● Work order
Starting with the line that contains "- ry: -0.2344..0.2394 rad" and stopping after the line that contains "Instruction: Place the", return each line below exactly as written, with no others.

● Dataset excerpt

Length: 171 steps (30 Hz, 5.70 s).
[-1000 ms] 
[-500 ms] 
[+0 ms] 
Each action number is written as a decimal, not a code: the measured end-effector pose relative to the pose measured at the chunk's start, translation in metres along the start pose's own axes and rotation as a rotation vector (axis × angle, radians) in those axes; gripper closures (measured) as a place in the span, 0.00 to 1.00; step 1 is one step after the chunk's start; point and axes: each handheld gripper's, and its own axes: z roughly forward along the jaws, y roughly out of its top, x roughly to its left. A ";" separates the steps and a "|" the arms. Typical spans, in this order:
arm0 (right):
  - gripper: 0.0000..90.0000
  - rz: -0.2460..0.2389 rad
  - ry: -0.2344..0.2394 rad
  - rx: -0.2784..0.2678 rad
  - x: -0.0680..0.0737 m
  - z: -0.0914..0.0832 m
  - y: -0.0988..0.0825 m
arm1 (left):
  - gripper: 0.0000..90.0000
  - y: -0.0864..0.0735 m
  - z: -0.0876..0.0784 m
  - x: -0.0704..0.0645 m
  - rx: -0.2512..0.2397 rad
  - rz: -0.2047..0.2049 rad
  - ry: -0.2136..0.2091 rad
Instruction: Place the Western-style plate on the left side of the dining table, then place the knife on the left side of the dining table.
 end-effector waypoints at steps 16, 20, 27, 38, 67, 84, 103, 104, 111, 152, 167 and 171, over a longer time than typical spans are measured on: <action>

● Exercise output
  - ry: -0.2344..0.2394 rad
  - rx: -0.2784..0.2678 rad
  - x: -0.0680..0.0737 m
  - z: -0.0914..0.0832 m
  - y: -0.0988..0.0825 m
arm1 (left):
  - gripper: 0.0000..90.0000
  - y: -0.0864..0.0735 m
  - z: -0.0876..0.0784 m
  - x: -0.0704..0.0645 m
  - rx: -0.2512..0.2397 rad
  - rz: -0.2047..0.2049 rad
  - ry: -0.2136..0.2091 rad
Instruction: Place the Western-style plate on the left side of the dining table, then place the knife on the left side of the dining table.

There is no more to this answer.